Dataset records below:
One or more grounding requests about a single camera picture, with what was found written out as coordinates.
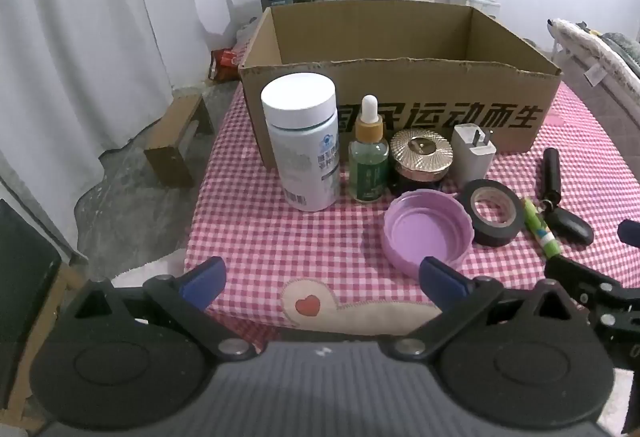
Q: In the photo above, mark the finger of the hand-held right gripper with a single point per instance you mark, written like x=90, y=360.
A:
x=631, y=233
x=590, y=282

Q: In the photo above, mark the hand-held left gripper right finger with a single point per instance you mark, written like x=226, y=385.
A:
x=442, y=284

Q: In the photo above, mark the black electrical tape roll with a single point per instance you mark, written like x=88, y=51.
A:
x=492, y=235

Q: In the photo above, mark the purple plastic lid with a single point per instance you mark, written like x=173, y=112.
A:
x=425, y=232

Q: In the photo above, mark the gold-lid cream jar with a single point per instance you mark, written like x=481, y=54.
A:
x=421, y=152

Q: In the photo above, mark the red snack bag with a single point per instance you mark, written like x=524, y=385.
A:
x=225, y=64

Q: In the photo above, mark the dark cushioned chair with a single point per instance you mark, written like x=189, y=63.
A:
x=22, y=277

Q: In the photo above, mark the pink checked tablecloth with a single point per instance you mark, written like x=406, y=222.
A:
x=280, y=242

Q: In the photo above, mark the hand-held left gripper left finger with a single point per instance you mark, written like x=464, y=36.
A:
x=202, y=284

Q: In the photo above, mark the grey pillow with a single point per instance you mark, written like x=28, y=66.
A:
x=622, y=47

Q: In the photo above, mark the green glue stick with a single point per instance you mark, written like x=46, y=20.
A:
End of Dataset records.
_Directions_
Without the pictures, set down every entry exactly.

_Answer to this problem_
One or more grounding requests about a single camera picture, with what was found written out as coordinates.
Q: In the photo above, mark the finger of the hand-held right gripper with a single point per instance you mark, written like x=90, y=360.
A:
x=631, y=233
x=590, y=282

Q: In the photo above, mark the hand-held left gripper right finger with a single point per instance you mark, written like x=226, y=385.
A:
x=442, y=284

Q: In the photo above, mark the black electrical tape roll with a single point per instance you mark, written like x=88, y=51.
A:
x=492, y=235

Q: In the photo above, mark the purple plastic lid with a single point per instance you mark, written like x=173, y=112.
A:
x=425, y=232

Q: In the photo above, mark the gold-lid cream jar with a single point per instance you mark, written like x=481, y=54.
A:
x=421, y=152

Q: In the photo above, mark the red snack bag with a single point per instance you mark, written like x=524, y=385.
A:
x=225, y=64

Q: In the photo above, mark the dark cushioned chair with a single point per instance you mark, written like x=189, y=63.
A:
x=22, y=277

Q: In the photo above, mark the pink checked tablecloth with a single point per instance you mark, written like x=406, y=222.
A:
x=280, y=242

Q: In the photo above, mark the hand-held left gripper left finger with a single point per instance you mark, written like x=464, y=36.
A:
x=202, y=284

Q: In the photo above, mark the grey pillow with a single point per instance you mark, written like x=28, y=66.
A:
x=622, y=47

Q: In the photo above, mark the green glue stick with a single point per instance you mark, written like x=46, y=20.
A:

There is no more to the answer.